François Bayrou fait fausse route sur les médias

par LA TELE EN CLAIR
jeudi 22 février 2007

Lors de sa prestation chez Christine Ockrent sur France 3, François Bayrou a réexprimé sa ferme intention d’interdire de diffusion les chaînes qui auraient un rapport direct avec l’Etat. Pour lui, ce n’est pas plus compliqué que cela, il rappelle que les chaînes autorisées à diffuser disposent gratuitement d’un bien public que sont les fréquences, un octroi qui implique en contrepartie une exigence de pluralisme.

Si la deuxième partie des déclarations n’est pas trop fausse, elle mérite d’être toutefois précisée. Dans la loi actuelle, c’est le Conseil supérieur de l’audiovisuel qui est garant du pluralisme, et non pas les chaînes elles-mêmes. La gratuité d’usage des fréquences de diffusion audiovisuelle est une disposition règlementaire et non pas législative, c’est une disposition exceptionnelle appliquée à l’audiovisuel en contrepartie d’obligations définies dans la loi et qui visent principalement à défendre des intérêts nationaux et européens en matière de production et de diffusion d’oeuvres audiovisuelles. Ces contreparties sont rappelées et précisées de manière qualitative et quantitative dans les conventions passées entre les chaînes privées et le CSA. Pour les chaînes du secteur public, c’est l’Etat actionnaire qui définit et détermine les règles applicables, d’une part à travers un cahier des charges, d’autre part à travers un plan à cinq ans d’objectifs et de moyens. Pour le reste, et en particulier pour le traitement de l’information, ce sont les règles déontologiques du métier de journaliste et des rédactions des chaînes qui s’imposent.


En fait, ce qui semble surtout préoccuper François Bayrou, ce sont les risques de collusions et de connivences dès lors qu’un groupe privé audiovisuel entretient par ailleurs des relations ou intérêts communs avec l’Etat. Un phénomène que l’on appelle maintenant le "berlusconisme", en référence à l’époque où Silvio Berlusconi, patron de l’empire Médiaset, devenait président du Conseil en Italie.

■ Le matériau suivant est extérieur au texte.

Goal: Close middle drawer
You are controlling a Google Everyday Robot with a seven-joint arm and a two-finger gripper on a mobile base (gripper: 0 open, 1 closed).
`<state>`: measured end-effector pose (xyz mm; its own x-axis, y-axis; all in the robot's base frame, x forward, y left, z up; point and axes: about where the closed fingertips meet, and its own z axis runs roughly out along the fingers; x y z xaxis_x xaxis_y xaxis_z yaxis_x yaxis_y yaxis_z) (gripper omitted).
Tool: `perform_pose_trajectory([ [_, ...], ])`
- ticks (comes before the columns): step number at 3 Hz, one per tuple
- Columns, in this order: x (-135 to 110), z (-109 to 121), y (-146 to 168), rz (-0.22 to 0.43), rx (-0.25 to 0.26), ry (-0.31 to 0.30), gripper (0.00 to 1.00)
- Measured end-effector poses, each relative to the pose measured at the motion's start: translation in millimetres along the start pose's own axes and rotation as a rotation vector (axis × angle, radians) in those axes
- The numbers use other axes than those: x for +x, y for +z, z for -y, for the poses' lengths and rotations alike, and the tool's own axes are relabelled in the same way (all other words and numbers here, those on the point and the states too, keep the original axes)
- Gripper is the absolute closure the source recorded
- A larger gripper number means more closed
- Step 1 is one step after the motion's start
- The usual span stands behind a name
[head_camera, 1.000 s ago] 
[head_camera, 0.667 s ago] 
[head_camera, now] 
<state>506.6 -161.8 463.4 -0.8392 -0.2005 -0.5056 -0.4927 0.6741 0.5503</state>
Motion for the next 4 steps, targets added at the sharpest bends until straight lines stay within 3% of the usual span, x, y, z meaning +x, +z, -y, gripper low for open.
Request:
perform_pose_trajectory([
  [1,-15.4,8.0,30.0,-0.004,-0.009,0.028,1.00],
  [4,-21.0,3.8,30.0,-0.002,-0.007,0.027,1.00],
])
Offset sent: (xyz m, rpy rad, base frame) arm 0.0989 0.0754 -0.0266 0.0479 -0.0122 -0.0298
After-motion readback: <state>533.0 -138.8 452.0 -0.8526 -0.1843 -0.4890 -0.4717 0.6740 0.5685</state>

En fait personne ne nie ce risque de collusion entre les médias et le politique, au sens de la démocratie d’opinion et de l’indépendance de l’information, mais ce n’est pas le seul aspect du débat. Le clientélisme exercé par les chaînes privées peut en effet être tourné vers l’Etat, c’est ce qu’on appelle le "lobby", un phénomène d’ailleurs non spécifique au secteur audiovisuel, mais c’est surtout le clientélisme exercé auprès du marché publicitaire. Il ne faut pas oublier que les grandes chaînes privées à forte audience vivent exclusivement de la publicité, et donc dépendent des grands annonceurs nationaux, dont la plupart font d’ailleurs partie des grandes entreprises du Cac 40, seules capables d’accéder aux tarifs élevés de la publicité à la télévision. Il est donc normal, du moins compréhensible, que l’intérêt des chaînes soit aussi de ne pas froisser cette clientèle, surtout en période électorale où, comme on le voit, les enjeux économiques et sociaux sont devenus majeurs dans notre société.

Plutôt que de fustiger les grandes chaînes privées de notre paysage audiovisuel français, on pourra regretter que François Bayrou n’ait pas évoqué les nouvelles perspectives et le nouveau positionnement qu’il envisage pour la pléthore de chaînes du secteur public alimentées à la fois par la redevance audiovisuelle et par la publicité ; une situation dont l’ambiguïté reste grande, d’autant plus que le contrat d’objectifs et de moyens de France Télévisions n’a toujours pas été renouvelé depuis 2000.